Originally Posted by *Drummer's Wife* 
Do you have a baby carrier like an Ergo?









babywearing is a great way to get things done...


----------



## peacefulT (Oct 23, 2008)

I usually have dd on the floor in whatever room i am in .. with her toys or if I am in the kitchen or bathroom, and need to get something done, I will give her something baby friendly that she usually doesn't play with .. like the hairbrush or a cup .. etc ... the other day it was all the clothes in the laundry basket.... while I was hanging the wash on the line, she was curiously pulling all the clothes out of the basket one by one, which occupied her for about 25 mins, and I got to finish my wash . or I'll give her a piece of food, toast always buys me a good 20 mins .. she will suck on it until its gone







She will NOT go into any of the "baby contraptions" anymore .. the world is far too interesting for her .. Of course unless its her high chair and food is involved ! By the way my dd is 9 months.

ETA: We DO have an Ergo and use that often, but my dd is very active and when we are at home she would prefer to be on the floor causing some ruckus! If she has to look at the same wall for 20 mins while I do the dishes, wash, etc .. she gets bored and wants OUT of the carrier ! Now walks are a whole different story !


----------



## FondestBianca (May 9, 2008)

ds (9 months) only goes in a walker to eat his dinner.

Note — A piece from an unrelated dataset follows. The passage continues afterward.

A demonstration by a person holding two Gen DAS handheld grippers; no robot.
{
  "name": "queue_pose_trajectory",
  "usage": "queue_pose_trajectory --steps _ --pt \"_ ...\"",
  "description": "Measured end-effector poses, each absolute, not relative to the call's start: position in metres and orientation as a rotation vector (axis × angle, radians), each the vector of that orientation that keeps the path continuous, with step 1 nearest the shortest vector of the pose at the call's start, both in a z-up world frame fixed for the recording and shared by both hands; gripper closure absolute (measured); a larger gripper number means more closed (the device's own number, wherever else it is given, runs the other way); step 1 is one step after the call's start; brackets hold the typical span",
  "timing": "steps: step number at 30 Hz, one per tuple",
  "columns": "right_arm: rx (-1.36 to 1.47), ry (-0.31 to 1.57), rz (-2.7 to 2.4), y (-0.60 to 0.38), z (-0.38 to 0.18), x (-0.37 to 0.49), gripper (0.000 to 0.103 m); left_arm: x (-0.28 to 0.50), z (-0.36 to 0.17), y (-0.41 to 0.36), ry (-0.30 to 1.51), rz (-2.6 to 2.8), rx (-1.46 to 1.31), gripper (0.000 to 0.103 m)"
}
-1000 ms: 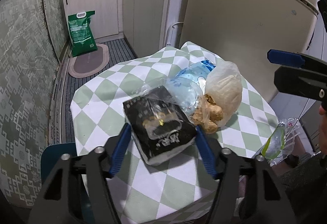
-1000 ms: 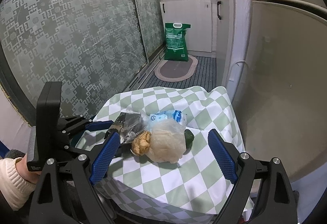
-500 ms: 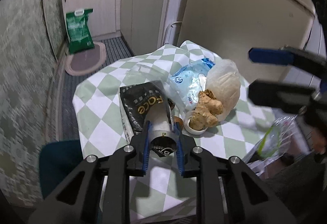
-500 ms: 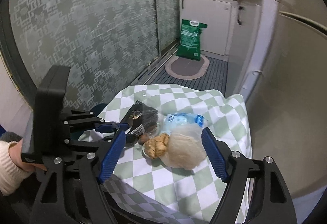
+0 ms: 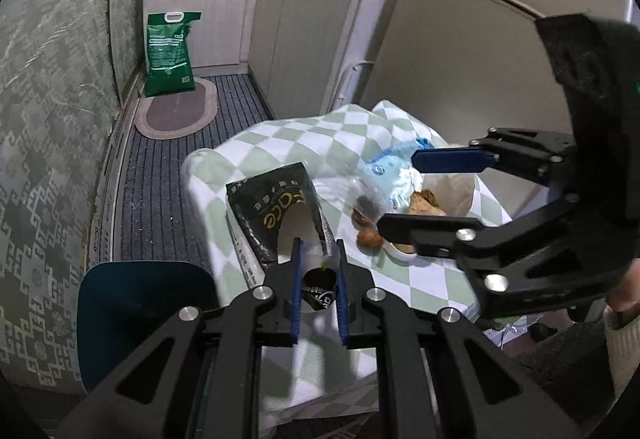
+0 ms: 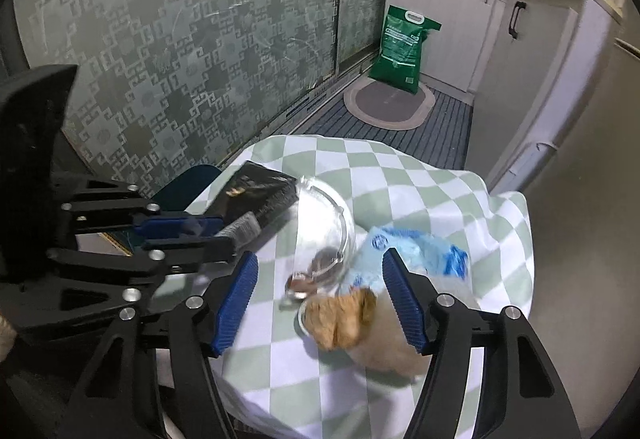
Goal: Collect trash
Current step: 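Lift the black package with the left gripper while the right gripper carries the clear container toward the teal bin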
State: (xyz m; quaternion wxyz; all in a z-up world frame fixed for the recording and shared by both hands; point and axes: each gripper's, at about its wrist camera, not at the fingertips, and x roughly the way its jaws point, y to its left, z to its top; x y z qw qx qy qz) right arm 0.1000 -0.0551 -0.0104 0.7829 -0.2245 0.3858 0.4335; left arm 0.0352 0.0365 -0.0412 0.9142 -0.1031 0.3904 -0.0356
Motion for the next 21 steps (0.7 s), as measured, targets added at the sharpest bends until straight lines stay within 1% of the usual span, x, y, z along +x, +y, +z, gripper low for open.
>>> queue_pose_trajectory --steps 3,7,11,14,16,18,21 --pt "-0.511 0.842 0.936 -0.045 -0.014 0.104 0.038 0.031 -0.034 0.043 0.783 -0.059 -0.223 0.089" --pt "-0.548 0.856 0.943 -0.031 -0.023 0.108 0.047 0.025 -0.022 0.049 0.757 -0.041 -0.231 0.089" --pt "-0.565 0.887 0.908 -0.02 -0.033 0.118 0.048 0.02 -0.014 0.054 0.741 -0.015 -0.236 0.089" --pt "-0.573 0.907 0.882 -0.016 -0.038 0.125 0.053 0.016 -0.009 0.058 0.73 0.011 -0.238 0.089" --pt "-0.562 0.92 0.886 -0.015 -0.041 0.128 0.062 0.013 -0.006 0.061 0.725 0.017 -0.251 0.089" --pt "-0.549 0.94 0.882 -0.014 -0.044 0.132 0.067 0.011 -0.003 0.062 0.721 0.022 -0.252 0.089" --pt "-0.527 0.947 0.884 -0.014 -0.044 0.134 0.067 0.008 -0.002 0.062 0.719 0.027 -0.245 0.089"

Besides that he's always just exploring the house. I have a sturdy metal gate blocking off the hall that leads to the bedrooms and bathroom and another metal gate blocking the stairs. I had to totally babyproof the kitchen, dining room, and living room while still accomidating his nearly 4 y/o sister, 2 dogs, and 3 cats. It can be a difficult balance. Neither ds or I handle carriers well. Ok, at all. My body simply can't handle that. I'm much better off just carrying ds in arms when I do cart him around. He loves cuddling with me on the couch or floor but, most of the time he and I both prefer that he just wander around and explore. He was crawling and pulling to a stand, and cruising at 7 months. I keep lots of fun things around for him to play with, change out toys often(toys can be anything from mixing bowls and spoons to blocks, to his sister's toys), get down on the floor to play frequently, talk to him about what I'm doing and ask him what he's doing.

If he fusses he's either hungry or tired. I remedy that by feeding him or putting him down for a nap. It works out pretty well for us. It is difficult totally babyproofing an entire living area but very worth it. He is MUCH happier and content than he ever was in a bouncer or swing. Before he could crawl I'd just lay out a soft blanket, some fun stuff for him to play with, and move him to where ever in the house I or his sister was so he could remain part of the action and feel a part of whatever was going on. We're all happy with that scenerio. We have a pretty good harmony even with the dogs and cats wandering in the very same space.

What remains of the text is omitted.